### Instructions to follow
Transcribe exactly the lines that fall between the one holding "Find the person's right hand." and the one holding "Find the black office chair.", inclusive, from the entries below.

■ ■ ■

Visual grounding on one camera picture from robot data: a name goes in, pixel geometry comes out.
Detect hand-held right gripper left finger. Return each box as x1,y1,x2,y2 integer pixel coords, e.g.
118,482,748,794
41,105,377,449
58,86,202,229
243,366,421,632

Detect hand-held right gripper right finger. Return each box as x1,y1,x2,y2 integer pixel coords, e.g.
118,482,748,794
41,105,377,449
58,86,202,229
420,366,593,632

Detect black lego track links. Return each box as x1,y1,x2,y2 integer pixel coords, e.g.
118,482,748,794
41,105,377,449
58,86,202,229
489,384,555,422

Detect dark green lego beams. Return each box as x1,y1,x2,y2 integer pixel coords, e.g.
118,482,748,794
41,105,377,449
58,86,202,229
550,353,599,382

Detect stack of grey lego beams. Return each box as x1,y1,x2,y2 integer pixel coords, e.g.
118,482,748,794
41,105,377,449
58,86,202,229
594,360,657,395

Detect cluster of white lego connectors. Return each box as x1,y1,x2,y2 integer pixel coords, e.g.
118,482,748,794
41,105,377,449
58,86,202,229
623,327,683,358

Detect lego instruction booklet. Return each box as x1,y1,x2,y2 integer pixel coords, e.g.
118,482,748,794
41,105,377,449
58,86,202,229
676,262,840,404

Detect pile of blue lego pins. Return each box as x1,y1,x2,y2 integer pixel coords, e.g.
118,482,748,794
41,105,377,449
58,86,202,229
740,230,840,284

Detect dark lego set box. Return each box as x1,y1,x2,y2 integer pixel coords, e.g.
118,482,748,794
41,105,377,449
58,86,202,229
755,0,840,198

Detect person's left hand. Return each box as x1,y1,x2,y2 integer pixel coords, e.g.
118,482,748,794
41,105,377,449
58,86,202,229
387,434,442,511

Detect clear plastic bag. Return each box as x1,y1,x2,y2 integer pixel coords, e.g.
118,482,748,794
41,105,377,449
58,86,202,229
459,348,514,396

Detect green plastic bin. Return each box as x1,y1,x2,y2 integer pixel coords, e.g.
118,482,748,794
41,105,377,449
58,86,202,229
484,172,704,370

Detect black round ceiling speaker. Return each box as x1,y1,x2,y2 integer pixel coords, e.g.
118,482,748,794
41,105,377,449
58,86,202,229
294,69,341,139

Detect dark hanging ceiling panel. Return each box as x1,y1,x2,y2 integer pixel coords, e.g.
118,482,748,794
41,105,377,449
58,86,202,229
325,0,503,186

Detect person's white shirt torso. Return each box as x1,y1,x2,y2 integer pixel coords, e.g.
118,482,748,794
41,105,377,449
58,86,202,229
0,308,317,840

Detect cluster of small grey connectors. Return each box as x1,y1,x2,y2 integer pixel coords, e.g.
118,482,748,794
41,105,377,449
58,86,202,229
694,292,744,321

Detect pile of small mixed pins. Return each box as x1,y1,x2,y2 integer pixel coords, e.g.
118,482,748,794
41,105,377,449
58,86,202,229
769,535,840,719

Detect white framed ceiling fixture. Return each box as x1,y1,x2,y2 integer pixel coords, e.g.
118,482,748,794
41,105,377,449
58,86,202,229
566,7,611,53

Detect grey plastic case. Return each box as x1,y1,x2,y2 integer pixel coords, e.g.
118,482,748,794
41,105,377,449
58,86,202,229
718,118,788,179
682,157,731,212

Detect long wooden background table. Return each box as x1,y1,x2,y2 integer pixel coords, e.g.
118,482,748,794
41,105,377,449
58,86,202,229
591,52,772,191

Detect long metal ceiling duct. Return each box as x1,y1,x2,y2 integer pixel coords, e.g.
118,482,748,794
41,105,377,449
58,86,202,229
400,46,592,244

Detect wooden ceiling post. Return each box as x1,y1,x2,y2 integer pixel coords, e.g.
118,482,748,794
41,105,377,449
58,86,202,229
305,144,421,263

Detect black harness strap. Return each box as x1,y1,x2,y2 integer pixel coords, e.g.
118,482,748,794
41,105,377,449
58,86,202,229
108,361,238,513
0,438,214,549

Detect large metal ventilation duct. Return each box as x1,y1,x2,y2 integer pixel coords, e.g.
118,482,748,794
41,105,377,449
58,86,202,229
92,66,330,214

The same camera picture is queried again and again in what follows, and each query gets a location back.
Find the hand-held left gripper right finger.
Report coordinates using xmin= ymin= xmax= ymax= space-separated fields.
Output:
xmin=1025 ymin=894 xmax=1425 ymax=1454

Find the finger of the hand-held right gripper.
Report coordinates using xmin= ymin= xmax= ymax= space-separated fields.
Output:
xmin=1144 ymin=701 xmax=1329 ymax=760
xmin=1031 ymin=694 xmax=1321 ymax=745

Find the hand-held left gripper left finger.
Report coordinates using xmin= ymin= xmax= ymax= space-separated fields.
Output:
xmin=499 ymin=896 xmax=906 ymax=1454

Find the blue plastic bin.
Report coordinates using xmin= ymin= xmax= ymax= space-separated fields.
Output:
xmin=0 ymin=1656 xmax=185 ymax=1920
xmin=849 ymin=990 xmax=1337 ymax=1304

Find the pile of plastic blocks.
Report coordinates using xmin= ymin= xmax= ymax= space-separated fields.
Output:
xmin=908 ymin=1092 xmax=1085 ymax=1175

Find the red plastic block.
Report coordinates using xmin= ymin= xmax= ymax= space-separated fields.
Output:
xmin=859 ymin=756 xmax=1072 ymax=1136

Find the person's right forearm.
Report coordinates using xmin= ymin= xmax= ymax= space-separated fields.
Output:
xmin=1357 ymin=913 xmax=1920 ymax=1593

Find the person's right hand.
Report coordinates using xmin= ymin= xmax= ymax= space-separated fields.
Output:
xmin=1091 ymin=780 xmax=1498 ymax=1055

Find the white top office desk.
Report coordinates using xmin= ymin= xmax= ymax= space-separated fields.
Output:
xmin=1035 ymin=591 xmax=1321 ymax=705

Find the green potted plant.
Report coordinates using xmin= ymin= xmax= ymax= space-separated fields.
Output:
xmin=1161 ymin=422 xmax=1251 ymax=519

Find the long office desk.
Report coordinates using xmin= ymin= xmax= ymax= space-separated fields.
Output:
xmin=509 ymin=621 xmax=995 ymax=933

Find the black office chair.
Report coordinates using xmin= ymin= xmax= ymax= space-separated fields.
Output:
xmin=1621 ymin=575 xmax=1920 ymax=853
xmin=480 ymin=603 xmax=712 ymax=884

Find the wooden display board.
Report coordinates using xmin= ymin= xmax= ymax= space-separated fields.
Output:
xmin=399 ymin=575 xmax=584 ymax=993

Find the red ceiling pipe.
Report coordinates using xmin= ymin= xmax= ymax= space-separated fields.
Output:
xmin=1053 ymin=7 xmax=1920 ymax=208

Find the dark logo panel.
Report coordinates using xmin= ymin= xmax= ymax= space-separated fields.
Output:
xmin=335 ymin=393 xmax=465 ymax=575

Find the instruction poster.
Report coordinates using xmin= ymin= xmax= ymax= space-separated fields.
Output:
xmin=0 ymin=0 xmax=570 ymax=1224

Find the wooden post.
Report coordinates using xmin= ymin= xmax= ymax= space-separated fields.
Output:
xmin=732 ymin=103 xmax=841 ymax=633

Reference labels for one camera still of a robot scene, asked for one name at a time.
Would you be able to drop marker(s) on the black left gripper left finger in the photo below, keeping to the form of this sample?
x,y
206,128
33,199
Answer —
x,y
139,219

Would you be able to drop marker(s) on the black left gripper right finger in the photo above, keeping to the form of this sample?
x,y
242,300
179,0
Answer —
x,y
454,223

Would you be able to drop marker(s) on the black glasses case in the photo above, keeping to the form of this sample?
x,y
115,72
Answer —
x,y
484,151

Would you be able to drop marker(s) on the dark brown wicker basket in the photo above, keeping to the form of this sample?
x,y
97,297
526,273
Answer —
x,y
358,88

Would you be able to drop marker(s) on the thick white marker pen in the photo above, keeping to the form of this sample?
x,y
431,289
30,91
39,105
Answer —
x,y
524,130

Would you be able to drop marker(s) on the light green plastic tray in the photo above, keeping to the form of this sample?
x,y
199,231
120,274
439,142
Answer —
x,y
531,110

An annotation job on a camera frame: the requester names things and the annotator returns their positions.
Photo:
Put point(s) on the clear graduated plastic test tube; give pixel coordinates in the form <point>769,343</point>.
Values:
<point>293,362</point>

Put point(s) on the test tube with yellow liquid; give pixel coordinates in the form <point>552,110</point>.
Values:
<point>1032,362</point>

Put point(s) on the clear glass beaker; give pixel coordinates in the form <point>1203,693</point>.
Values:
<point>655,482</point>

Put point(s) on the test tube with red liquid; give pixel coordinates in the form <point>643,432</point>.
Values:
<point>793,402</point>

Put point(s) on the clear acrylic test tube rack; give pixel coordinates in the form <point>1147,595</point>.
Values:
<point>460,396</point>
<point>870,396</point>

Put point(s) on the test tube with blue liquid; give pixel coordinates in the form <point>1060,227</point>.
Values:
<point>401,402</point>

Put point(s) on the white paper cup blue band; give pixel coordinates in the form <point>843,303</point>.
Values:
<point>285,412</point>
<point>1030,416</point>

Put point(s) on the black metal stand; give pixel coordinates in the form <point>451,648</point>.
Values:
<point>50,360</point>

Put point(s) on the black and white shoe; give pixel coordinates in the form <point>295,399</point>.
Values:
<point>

■ ■ ■

### Response box
Find the person's right hand.
Report coordinates using xmin= ymin= xmax= ymax= space-separated fields.
Output:
xmin=1091 ymin=780 xmax=1498 ymax=1055

Find the white top office desk.
Report coordinates using xmin= ymin= xmax= ymax= space-separated fields.
Output:
xmin=1035 ymin=591 xmax=1321 ymax=705

Find the green potted plant.
Report coordinates using xmin= ymin= xmax= ymax= space-separated fields.
Output:
xmin=1161 ymin=422 xmax=1251 ymax=519

Find the long office desk.
Report coordinates using xmin= ymin= xmax= ymax= space-separated fields.
Output:
xmin=509 ymin=621 xmax=995 ymax=933

Find the black office chair.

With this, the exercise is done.